Education in France (#2)

Education in France is definitely different from education in the US. On this page :

And also :

(right) A national hero Jules Ferry, the symbol of free and secular education for all.

 
 Raising children in France    Studying in Paris
  • French parenting is quite different from US parenting ! Children are less praised, they are taught very young to accept constraints (a regular schedule for meals, being quiet when with adults, etc). In day-care centers (state or city-owned and excellent), they enjoy 4-course meals from age one (with blue cheese..) and they are taught to be independent : they go on "classe verte" (a week in camp with the whole class) or summer camp from age six or seven. The French equivalent of Dr.Spock is Françoise Dolto (in the 1960s-1980s). American journalist Pamela Druckerman wrote an excellent book about the comparison of French-US parenting ("French children don't throw food").

  • Relations : in general, French children are much more disciplined than American children (they can stay very quiet all through a long family dinner...) ; they are much less prepared to being autonomous and to working in teams.

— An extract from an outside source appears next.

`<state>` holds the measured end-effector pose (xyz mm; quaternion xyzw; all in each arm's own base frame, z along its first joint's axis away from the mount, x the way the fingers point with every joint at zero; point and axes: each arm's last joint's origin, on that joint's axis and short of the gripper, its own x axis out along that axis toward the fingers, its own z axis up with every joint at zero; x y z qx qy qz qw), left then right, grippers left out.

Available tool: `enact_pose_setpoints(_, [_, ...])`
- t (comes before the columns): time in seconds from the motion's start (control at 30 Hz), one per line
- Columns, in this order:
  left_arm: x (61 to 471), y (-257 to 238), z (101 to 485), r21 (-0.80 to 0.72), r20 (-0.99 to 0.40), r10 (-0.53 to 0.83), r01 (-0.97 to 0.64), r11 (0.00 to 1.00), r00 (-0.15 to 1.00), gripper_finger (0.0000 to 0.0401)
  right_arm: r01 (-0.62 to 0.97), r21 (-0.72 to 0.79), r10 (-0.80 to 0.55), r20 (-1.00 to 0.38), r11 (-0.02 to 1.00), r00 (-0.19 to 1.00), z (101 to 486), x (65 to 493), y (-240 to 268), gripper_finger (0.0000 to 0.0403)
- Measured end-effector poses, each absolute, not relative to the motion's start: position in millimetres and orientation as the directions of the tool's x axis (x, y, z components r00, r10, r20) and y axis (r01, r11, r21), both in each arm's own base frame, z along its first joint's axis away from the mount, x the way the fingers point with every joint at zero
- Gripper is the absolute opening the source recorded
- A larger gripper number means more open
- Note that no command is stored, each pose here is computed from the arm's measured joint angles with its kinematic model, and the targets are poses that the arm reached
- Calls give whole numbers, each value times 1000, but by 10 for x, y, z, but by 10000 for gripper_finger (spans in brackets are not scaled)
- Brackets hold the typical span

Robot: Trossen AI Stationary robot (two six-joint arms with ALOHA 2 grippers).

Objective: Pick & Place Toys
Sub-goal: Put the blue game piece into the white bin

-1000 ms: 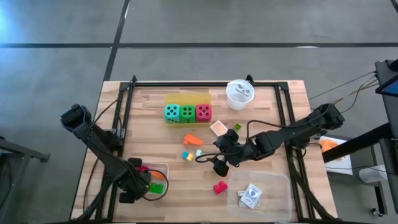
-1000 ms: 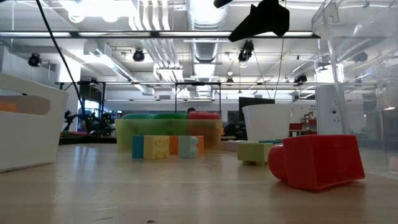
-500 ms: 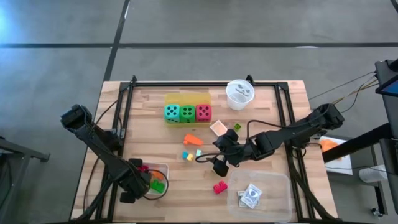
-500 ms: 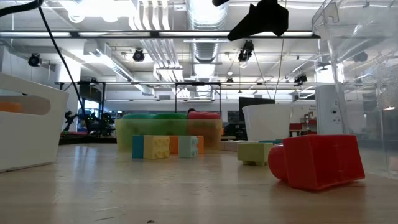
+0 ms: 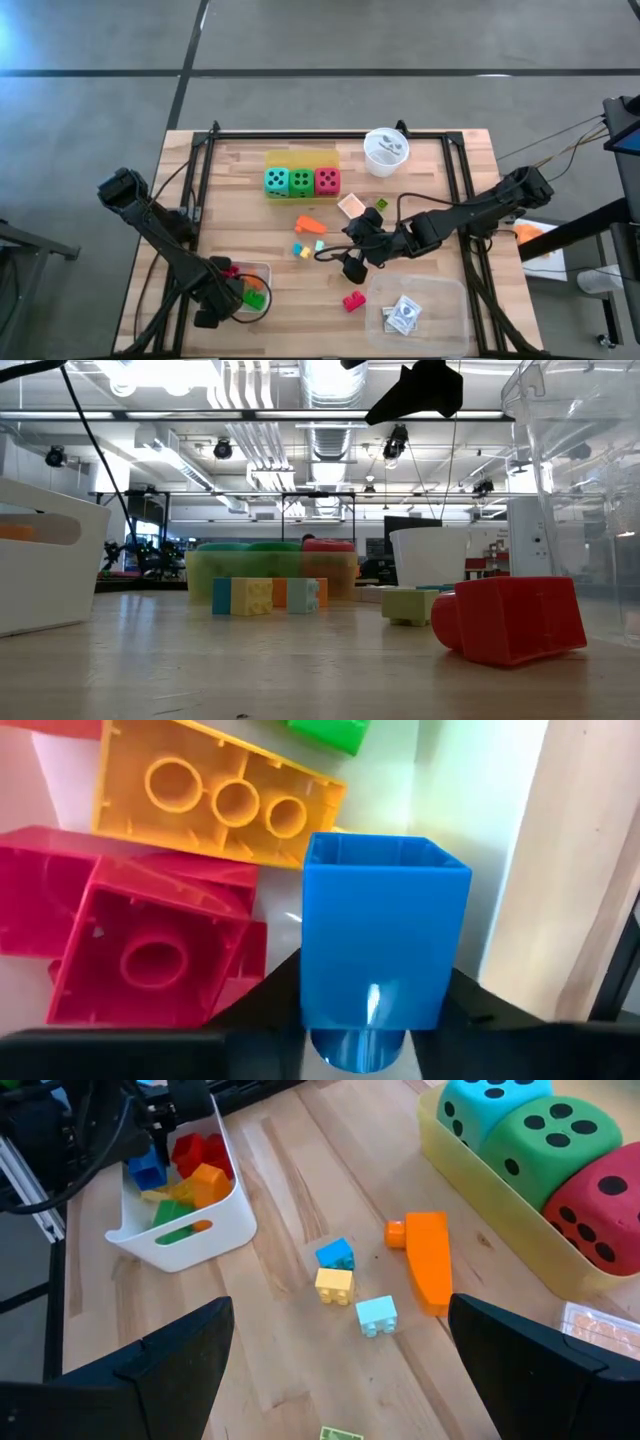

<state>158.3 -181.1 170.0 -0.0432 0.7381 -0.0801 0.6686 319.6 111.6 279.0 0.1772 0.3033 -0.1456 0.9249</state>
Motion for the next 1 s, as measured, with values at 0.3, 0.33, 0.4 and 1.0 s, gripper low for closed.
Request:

According to psychoanalyst Patrick Baudry, early childhood is the key to understanding cultural differences between the French and the Americans : the French are toilet-trained earlier and eat baby-food later ! (read more)

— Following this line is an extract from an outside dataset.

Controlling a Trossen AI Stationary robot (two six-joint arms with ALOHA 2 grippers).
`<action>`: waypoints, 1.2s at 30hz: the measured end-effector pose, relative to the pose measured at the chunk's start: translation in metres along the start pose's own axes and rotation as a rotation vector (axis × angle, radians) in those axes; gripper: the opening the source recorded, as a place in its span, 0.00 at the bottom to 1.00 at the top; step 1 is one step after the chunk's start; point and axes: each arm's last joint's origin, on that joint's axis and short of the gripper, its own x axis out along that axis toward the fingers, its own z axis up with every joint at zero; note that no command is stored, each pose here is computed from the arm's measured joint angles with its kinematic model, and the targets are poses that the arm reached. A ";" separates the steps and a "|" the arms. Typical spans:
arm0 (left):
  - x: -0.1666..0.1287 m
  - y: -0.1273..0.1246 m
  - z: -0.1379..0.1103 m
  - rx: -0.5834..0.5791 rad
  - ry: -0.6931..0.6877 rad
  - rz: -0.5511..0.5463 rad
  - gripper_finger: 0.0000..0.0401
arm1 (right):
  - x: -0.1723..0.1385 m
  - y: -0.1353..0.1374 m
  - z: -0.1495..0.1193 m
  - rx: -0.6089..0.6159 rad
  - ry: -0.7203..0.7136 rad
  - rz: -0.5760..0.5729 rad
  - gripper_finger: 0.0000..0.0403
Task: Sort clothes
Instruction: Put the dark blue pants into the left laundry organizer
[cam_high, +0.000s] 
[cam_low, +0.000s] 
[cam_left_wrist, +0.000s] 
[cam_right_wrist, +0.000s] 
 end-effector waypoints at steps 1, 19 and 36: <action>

  • Family life : children live with their parents much later, very often until they get married (most college students live with their parents)

  • School : contacts between parents and teachers are much less frequent than in the USA : parents are not welcome in schools ! Teachers are very tough with children : no positive reinforcement, differences in ability are much less taken into account (eveybody must be treated equally), (See Education). Harriet sums it up in her book, " French Toast " : when an American kid goes to school, his/her mother says " Have fun " but a French mother says " Work hard ". In a nutshell : French schools are much harder on children. Says Nadeau : the French don't regard childhood as an age of innocence, but see it as an age of ignorance.

  • In the OECD Assessment Program, France rates only "average" (see detailed numbers) and, consistently with the whole French society, with more very good students and more very poor students.

  • Program (high school) : heavier than in the USA : see the number of hours per subject.

  • Benefits : France has a consistent and efficient family policy (more financial aid, many more kindergartens than in Germany, for instance, etc...) and, as a consequence, France enjoys the highest birth rate (1,9) in Europe after Ireland (2,0), when Germany, Italy etc... are at 1,3.

  • More to come

DID YOU KNOW THAT....? In 2008-2009, there were 17,336 American students in France (and 7,421 French students in th USA).

 

 

This is one of the Frequently Asked Questions. This site cannot answser questions on particular cases but it tries to give some information to help potential students.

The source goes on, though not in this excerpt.